Which Security Framework is Right for You?

Originally published by NCC Group.

Written by Sourya Biswas, Technical Director, NCC Group.

One of the problems that cyber security stakeholders face is the overabundance of tools and processes. Just Google “firewall providers” and you are deluged with information; replace firewall with any other tool (anti-virus, phishing simulation, intrusion detection system, and the like) and the results are similar. This is true for processes as well, albeit on a smaller scale, as represented by the proliferation of security frameworks. Below are some of the more popular frameworks, but this list is by no means exhaustive.

• NIST (National Institute of Standards and Technology) CSF (Cyber Security Framework),
• HITRUST CSF
• ISO (International Organization for Standardization) 27001
• COBIT (Control Objectives for Information and Related Technology) 2019
• PCI (Payment Card Industry) DSS (Data Security Standard)
• CIS (Center for Internet Security) Top 20
• CAIQ (Consensus Assessments Initiative Questionnaire)

Framework is defined as “a basic structure underlying a system, concept, or text.” Therefore, a security framework can be considered the building blocks of your organization’s security program. A framework should theoretically make planning and implementing security easier, but with so many to choose from, how can you truly know which one is right for you?

This is a question we often hear from our clients. The answer (often frustratingly to them) is, “it depends.” As I've argued before, the concept of “just right” security is highly dependent on the needs of your organization.
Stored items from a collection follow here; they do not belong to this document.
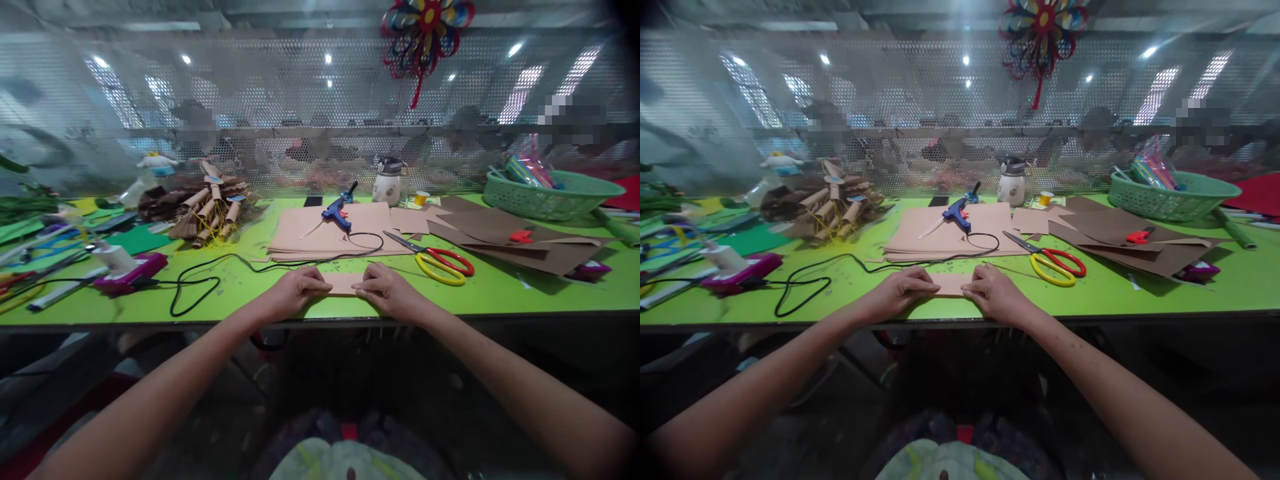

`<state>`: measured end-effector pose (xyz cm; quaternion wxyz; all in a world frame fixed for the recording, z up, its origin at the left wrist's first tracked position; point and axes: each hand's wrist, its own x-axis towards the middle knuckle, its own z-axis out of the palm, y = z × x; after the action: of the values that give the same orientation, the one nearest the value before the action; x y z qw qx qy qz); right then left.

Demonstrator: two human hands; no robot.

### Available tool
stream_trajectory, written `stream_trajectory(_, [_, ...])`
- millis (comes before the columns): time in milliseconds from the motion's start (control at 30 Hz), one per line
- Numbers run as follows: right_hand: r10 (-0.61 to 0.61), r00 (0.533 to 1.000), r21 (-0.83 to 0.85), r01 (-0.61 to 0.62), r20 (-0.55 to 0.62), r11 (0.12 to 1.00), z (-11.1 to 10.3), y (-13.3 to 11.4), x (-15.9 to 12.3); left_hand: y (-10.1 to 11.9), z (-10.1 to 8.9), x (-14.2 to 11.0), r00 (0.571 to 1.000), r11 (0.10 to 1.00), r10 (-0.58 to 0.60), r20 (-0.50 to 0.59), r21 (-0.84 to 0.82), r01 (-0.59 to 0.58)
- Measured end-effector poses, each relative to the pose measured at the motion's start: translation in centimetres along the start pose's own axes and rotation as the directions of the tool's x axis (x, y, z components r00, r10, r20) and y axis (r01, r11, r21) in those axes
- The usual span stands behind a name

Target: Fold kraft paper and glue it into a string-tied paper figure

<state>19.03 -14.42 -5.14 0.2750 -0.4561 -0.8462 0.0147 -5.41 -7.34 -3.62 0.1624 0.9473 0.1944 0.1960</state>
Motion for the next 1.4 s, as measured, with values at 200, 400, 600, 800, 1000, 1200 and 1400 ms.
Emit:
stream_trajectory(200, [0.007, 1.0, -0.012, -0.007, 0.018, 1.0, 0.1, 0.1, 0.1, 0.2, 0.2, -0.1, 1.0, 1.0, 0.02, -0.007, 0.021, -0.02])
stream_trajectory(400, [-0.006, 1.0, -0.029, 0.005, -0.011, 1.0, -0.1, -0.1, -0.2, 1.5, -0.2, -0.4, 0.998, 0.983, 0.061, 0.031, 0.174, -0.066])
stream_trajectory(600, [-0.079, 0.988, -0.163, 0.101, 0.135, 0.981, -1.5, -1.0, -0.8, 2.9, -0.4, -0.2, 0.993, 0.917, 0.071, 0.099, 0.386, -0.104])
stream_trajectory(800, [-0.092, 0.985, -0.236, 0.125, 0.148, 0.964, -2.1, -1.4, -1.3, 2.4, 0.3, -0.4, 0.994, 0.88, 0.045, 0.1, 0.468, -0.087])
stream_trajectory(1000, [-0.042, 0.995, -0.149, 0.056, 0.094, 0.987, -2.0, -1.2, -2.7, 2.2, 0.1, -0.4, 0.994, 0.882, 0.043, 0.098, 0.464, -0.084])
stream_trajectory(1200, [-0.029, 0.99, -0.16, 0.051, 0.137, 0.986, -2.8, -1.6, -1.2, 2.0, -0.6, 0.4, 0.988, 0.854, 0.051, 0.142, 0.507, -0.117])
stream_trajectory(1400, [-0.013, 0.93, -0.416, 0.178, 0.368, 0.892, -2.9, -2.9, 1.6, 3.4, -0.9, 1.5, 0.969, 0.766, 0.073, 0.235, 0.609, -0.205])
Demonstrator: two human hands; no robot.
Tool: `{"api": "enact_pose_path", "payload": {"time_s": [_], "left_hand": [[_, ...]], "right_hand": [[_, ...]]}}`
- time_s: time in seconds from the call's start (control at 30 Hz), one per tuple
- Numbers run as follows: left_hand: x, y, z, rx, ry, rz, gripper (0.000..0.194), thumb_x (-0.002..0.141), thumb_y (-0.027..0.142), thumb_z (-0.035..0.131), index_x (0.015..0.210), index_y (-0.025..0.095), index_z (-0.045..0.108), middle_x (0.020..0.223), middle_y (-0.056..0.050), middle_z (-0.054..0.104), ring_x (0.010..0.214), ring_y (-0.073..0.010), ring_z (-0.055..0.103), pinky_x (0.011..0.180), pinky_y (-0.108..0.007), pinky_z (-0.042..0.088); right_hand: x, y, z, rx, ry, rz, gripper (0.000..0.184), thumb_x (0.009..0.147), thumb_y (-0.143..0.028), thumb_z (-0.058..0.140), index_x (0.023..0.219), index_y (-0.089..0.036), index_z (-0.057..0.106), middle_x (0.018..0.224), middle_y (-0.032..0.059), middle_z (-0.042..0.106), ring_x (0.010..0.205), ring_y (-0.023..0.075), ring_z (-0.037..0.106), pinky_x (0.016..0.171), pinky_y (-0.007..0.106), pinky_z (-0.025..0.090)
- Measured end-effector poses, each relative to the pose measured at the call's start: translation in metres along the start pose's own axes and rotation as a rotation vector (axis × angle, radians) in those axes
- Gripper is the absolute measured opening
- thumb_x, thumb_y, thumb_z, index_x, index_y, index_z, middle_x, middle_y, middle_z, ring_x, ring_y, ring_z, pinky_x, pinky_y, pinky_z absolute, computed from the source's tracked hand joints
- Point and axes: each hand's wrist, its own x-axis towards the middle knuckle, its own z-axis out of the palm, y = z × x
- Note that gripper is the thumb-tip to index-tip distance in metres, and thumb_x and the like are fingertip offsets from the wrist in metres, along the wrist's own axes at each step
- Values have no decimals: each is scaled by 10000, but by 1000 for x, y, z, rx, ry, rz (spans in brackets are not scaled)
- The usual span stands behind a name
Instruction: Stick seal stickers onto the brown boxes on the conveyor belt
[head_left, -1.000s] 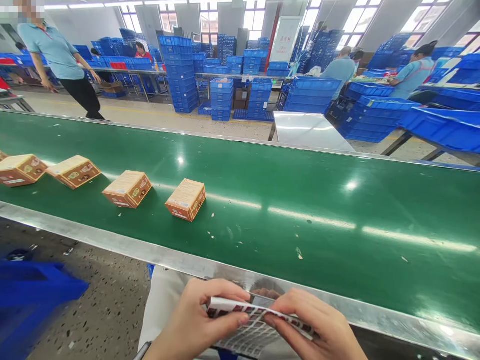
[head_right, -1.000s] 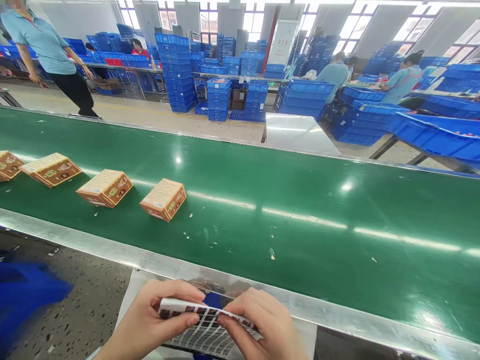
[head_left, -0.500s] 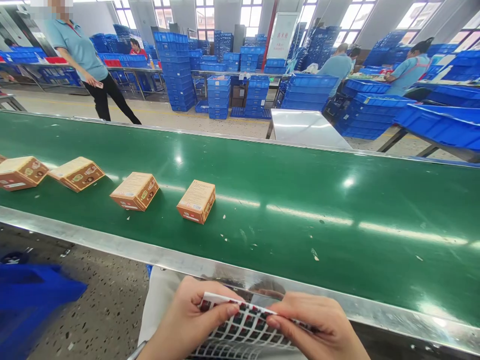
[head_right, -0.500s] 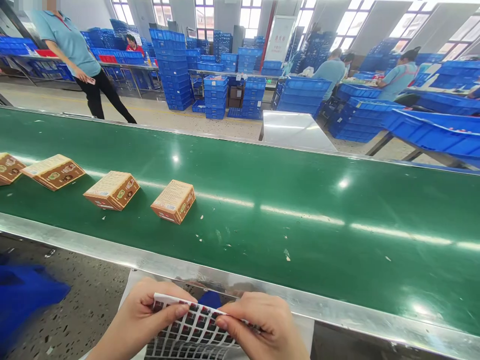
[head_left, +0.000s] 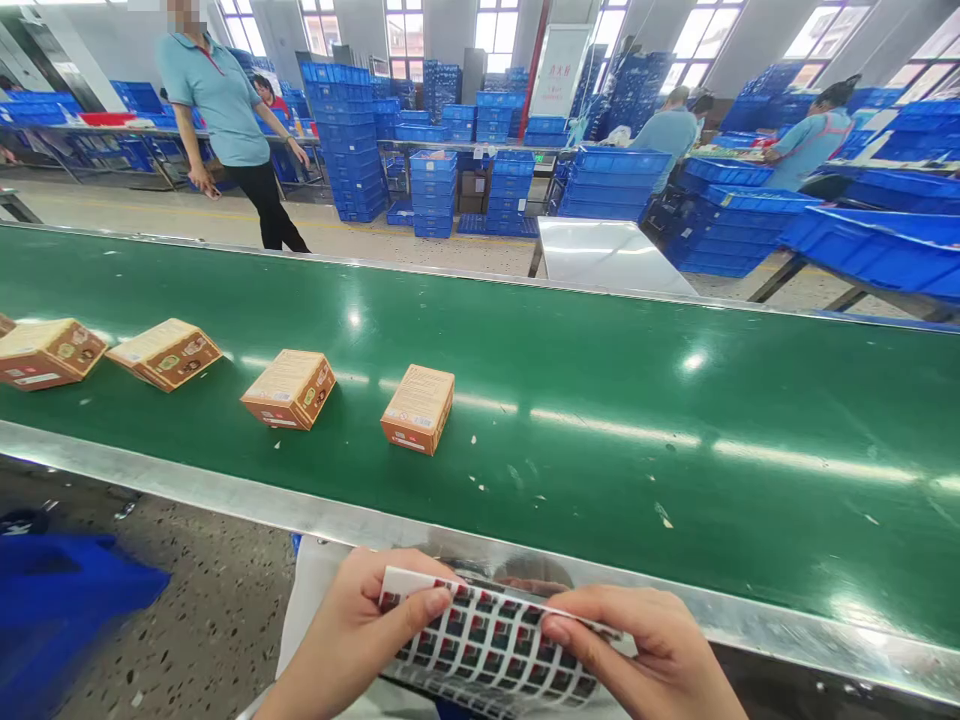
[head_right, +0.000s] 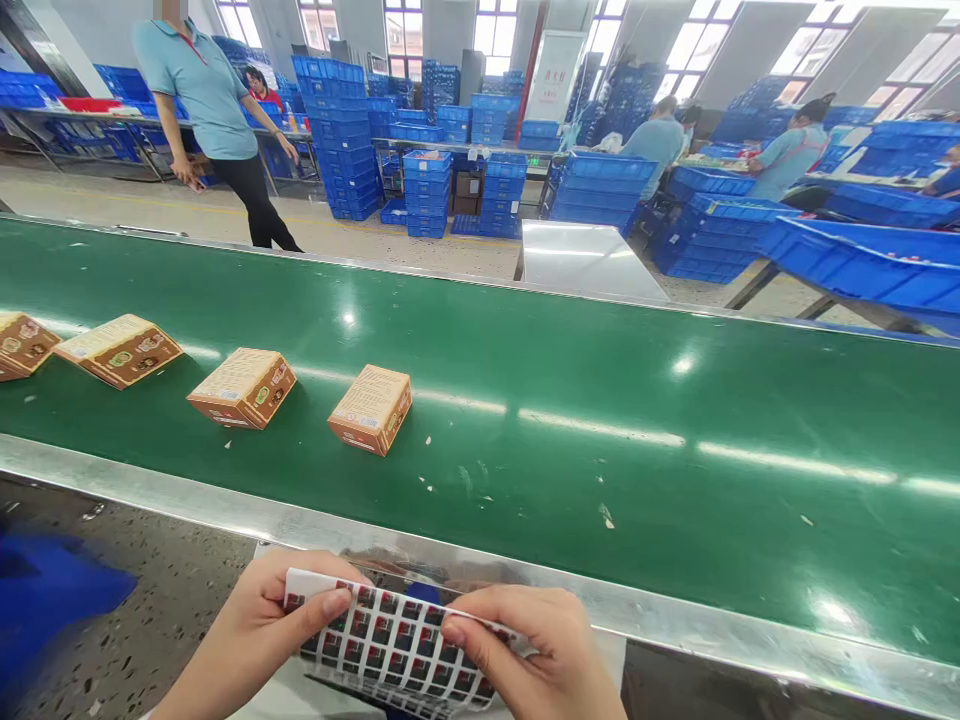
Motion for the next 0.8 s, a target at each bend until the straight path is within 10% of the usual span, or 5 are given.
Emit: {"api": "enact_pose_path", "payload": {"time_s": [0.53,0.8], "left_hand": [[2,-10,10,24,-13,11,407,949,551,558,834,186,698,681,1,636,602,-125,525,553,-193,405],[0,0,22,148,-109,40,406,1019,510,418,923,198,659,751,-4,636,667,-138,549,631,-213,399]], "right_hand": [[-5,14,-9,-66,-29,24,356,1017,-486,536,857,-286,783,760,1,746,653,208,696,633,240,571],[15,-5,0,-467,172,-513,127,1029,-244,565,1103,-218,665,1073,48,742,1009,209,690,882,292,555]]}}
In a nutshell, choices around security and security frameworks are driven by business needs; since business needs vary across organizations, so should the choice for the right security framework.

A closer look at popular security frameworks

Back in 2016, Tenable conducted a survey to determine the adoption of security frameworks across organizations in the US. It found that as many as 84% of the respondents were already using a security framework, with PCI DSS being the most popular, not surprising taking into account how common online shopping and electronic payments are in today’s world.

PCI DSS compliance is a necessary prerequisite for organizations that process, transmit, or store payment card data branded by Visa, MasterCard, Discover, American Express or JCB; it also pertains to organizations that indirectly impact the security of this data.

The popularity of the second most common security framework, NIST CSF, is quite evident from the Cyber Security Reviews we conduct for our clients. In spite of our assessment methodology being adaptable to different control frameworks (ISO 27001, CIS Top 20, CAIQ, NIST CSF), 80% of our clients request they be assessed using the NIST CSF. While difficult to ignore, a framework’s popularity should not drive your decision. With so many frameworks out there, categorizing them can help understand fitment with organizational needs.

Program frameworks. Help to determine the current state of security maturity in the organization, define a target future state, and build (and manage) a strategic program to get there. Risk and controls frameworks are often included an umbrella program framework. Examples include ISO 27001, NIST CSF, COBIT 2019.

Risk frameworks. Help to identify, measure, and respond to applicable risks or uncertainties to business as usual. They are usually leveraged after establishing the security function in an organization. Examples include ISO 27005, NIST SP 800-30, FAIR.

Controls frameworks. Help to develop a minimum security baseline and prioritize the implementation of security measures as part of a tactical roadmap. Ideally, controls implemented should address risks identified using a risk framework. Examples include ISO 27002, NIST SP 800-53, CIS Top 20, CAIQ.

Compliance frameworks. Help to confirm specific regulatory or business requirements and have significant overlaps with the previous three kinds of security frameworks. Examples include PCI DSS, FIPS 200, FedRAMP, HIPAA Security Rule.

Depending on business needs, an organization may end up choosing one framework from each of these categories, or more. For example, consider a cloud services company. If the company accepts credit card payments, it has to comply with PCI DSS. If a major client requires the company to be ISO 27001-certified before renewing the annual contract, then ISO 27005, ISO 27002 and ISO 27001 may be leveraged to meet this pressing business need. Now, if the company wants to provide cloud based services to US government entities, it has to comply with FedRAMP requirements.

Guidance for adopting security frameworks

1. A framework should be chosen based on business needs, not on what’s currently popular.
2. A framework does not have to apply for the entire organization. For example, while PCI DSS may be required for the cardholder data environment (CDE), it may not translate well for the entire organization that may very well be served better by ISO 27001.
3. A framework is meant to provide guidance and should not be followed blindly. While there maybe compliance requirements that must be met, often there are nuances around what’s applicable to a particular organization and what’s not. A risk assessment can help determine what’s what.
4. A framework doesn’t exist in isolation, there are often significant overlaps with other frameworks. Some organizations are so caught up in adhering to multiple frameworks that they burn time and effort in reporting against them individually. Ideally, a core foundational program and processes should be leveraged with crosswalks across multiple frameworks to allow for maximum coverage.